In theory this will work 100%... but I'm predicting this will probably
introduce really nasty bugs and I'm sure they'll be limits...

"Or you can transition code by hand"

More bugs...

"Being "out of date" doesn't make any sense -- today's libraries aren't
suddenly going to become less functional later."

I'm not talking about stuff you have now. I'm refering to new hotness features
that you'll be missing out on; being trapped.

"You change versions IF the new version gives you something you need. You
don't change just because it's new."

Typically with good languages like Python, you may not need new features - but
they sure as hell make life easier and coding faster.

"Not doing something today because it'll be outdated in a few years would mean
never doing anything in the computer industry."

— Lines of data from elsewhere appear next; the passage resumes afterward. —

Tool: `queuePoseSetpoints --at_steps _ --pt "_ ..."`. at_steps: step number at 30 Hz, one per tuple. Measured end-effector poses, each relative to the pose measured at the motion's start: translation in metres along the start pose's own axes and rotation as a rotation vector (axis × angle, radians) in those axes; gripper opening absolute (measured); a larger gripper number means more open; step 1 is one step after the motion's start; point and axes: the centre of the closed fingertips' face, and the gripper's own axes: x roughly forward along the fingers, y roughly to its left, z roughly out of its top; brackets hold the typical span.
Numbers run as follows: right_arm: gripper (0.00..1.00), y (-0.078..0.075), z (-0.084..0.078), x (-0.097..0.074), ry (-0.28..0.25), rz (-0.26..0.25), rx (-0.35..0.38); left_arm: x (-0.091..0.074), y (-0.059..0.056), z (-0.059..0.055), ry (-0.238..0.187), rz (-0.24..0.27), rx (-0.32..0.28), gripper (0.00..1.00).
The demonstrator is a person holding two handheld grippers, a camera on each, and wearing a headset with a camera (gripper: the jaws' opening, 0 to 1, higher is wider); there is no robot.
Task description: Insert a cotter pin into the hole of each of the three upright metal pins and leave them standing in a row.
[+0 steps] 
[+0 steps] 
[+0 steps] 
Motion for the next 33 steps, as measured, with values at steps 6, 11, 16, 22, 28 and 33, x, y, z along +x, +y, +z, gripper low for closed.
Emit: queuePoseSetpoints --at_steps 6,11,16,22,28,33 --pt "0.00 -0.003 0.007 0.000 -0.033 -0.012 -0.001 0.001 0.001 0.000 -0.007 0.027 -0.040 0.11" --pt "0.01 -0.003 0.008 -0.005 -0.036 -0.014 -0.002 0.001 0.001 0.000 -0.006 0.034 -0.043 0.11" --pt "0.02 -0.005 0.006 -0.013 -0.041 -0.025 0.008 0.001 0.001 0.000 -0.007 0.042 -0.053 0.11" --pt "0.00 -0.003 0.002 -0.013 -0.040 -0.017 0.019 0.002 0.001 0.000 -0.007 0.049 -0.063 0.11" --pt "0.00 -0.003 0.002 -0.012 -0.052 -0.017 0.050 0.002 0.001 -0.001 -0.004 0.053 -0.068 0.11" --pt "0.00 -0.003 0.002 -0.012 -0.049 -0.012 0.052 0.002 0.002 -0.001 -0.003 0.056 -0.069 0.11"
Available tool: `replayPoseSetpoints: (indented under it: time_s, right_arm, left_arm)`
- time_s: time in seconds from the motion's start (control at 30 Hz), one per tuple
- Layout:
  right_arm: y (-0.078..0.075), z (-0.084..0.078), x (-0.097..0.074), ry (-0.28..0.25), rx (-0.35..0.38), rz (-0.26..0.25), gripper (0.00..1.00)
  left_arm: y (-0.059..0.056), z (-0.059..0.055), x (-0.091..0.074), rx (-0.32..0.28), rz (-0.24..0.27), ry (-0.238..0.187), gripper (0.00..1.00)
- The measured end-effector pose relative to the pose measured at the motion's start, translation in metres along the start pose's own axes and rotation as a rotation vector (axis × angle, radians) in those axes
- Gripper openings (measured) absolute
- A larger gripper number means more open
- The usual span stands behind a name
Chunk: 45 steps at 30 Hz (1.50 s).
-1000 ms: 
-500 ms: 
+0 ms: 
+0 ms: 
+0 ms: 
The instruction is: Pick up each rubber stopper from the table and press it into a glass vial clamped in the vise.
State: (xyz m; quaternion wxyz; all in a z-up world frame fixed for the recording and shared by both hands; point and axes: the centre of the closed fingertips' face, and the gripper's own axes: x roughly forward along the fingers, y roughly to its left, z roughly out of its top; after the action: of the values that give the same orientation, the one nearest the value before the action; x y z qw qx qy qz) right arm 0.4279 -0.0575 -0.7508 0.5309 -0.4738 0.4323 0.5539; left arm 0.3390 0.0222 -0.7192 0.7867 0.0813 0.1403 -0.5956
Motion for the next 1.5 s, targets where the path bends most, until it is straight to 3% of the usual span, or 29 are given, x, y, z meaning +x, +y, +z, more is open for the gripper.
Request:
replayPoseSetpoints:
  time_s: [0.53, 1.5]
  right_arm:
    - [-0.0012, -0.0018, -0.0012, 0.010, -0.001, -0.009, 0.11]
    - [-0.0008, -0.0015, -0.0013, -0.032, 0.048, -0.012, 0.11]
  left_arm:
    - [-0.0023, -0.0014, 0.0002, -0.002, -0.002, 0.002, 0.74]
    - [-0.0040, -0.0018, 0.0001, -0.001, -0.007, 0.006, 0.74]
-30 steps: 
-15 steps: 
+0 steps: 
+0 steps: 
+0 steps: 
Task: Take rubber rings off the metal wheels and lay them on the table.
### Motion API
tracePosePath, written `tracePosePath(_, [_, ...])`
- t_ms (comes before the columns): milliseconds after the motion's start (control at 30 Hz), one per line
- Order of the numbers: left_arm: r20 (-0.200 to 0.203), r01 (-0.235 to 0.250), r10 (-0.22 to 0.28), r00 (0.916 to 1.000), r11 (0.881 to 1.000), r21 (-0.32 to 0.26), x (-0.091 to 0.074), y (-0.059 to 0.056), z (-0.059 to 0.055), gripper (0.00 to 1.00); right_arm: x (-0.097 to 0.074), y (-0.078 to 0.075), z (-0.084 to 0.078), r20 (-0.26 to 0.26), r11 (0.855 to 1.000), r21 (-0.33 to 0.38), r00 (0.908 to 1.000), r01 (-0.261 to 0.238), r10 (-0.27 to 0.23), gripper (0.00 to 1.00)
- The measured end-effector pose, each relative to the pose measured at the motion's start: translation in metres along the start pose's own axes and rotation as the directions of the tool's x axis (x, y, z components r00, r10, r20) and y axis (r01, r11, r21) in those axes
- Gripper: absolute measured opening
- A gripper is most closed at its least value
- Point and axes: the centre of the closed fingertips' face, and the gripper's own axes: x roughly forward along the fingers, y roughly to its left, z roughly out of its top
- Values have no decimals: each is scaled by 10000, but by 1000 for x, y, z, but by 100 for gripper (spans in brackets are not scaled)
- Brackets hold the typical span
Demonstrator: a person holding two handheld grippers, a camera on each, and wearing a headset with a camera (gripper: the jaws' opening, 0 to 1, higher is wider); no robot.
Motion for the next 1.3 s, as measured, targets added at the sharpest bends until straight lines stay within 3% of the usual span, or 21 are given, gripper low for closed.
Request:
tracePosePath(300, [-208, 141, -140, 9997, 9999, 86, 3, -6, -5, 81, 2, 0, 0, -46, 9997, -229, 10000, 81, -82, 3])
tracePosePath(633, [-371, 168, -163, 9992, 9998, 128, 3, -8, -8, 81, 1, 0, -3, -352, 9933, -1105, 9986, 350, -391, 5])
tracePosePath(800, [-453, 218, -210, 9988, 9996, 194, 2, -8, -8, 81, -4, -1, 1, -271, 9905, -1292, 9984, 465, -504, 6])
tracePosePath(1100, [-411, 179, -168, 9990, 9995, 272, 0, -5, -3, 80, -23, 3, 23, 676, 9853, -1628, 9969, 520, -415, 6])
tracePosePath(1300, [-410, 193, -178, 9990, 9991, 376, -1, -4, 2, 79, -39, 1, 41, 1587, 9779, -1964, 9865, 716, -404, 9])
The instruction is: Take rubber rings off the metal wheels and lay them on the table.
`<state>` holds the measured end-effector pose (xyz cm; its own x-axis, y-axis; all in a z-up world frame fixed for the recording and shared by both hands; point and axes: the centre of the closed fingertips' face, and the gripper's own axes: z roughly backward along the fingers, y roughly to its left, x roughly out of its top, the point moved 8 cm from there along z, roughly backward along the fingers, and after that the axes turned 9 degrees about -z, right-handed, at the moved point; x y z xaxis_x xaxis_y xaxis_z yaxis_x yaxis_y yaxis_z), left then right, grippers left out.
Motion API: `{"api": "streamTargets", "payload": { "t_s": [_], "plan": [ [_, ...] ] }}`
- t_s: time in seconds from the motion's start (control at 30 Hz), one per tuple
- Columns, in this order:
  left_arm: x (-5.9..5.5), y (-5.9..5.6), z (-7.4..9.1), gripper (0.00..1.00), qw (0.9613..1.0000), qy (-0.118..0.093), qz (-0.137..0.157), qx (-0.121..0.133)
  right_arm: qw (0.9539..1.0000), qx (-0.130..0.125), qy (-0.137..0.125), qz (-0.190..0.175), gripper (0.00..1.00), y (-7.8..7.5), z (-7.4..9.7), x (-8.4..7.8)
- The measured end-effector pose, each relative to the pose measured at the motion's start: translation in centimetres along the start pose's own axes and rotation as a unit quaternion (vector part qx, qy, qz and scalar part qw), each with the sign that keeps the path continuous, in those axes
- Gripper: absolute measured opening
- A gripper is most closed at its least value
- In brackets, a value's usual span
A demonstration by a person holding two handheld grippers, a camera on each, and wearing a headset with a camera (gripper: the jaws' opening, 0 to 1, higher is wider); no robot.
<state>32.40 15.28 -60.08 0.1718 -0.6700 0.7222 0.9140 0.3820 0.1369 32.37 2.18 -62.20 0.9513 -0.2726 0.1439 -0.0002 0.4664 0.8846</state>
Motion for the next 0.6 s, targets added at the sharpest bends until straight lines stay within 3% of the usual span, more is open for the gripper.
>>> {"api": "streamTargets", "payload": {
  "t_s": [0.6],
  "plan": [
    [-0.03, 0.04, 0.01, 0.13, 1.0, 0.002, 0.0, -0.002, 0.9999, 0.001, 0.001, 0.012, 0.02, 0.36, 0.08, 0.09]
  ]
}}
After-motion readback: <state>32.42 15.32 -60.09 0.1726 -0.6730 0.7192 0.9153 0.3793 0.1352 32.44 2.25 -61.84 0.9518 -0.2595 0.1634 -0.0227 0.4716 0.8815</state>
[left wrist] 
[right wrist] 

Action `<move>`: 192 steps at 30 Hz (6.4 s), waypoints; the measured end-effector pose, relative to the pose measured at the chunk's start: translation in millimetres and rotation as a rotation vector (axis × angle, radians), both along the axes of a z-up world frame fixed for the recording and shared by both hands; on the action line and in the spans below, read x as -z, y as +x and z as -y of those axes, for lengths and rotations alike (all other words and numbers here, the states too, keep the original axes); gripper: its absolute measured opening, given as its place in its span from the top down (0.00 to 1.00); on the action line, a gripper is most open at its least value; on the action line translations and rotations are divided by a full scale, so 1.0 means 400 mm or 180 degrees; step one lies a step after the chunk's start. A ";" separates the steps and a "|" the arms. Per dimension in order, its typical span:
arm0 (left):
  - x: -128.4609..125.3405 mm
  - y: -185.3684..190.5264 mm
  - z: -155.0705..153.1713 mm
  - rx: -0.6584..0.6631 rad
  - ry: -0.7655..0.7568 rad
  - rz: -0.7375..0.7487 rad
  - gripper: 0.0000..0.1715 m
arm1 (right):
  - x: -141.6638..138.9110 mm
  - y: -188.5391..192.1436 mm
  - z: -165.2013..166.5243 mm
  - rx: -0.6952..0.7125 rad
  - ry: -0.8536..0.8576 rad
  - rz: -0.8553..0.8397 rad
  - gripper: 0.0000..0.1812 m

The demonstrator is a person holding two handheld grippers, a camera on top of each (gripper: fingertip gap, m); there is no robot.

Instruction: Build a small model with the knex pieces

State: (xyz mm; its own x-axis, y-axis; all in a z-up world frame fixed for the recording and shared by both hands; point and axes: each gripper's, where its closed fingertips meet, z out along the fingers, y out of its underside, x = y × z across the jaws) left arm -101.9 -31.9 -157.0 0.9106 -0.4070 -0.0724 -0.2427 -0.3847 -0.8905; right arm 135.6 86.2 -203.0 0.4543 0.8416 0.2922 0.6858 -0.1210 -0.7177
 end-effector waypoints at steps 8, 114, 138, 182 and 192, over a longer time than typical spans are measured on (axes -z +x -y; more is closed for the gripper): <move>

That's not what I meant. It's more about why trap yourself in a building
that's set for demolition in a few months? Theoritically migration sounds easy
with the converter but to me that's a wait and see.

------
vikram
How long have you guys been debating this? If it's longer than a day, that
it's just a mechanism to help you not get started. Just write it, open the
editor and make the first page, then the second and so on. Get the site built
so that it works. Don't worry about scalability, you'll need to rewrite it
anyway.

Choose rails if the guy who loves rails wants to write the the majority of the
app, otherwise write it in php.

It would be best if you two sat together while you wrote the it, that way you
can figure out if you can work together, or not.

------
mrevelle
If you're looking to optimize for learning, choose a more powerful language
that you don't yet know: Python, a Lisp, or Scala.

------
rms
PHP is fine if you don't want to learn a new langugae, just use one of the MVC
frameworks like Symfony or Cake.

The general consensus here though is Python/Django or Ruby on Rails, whatever
you prefer.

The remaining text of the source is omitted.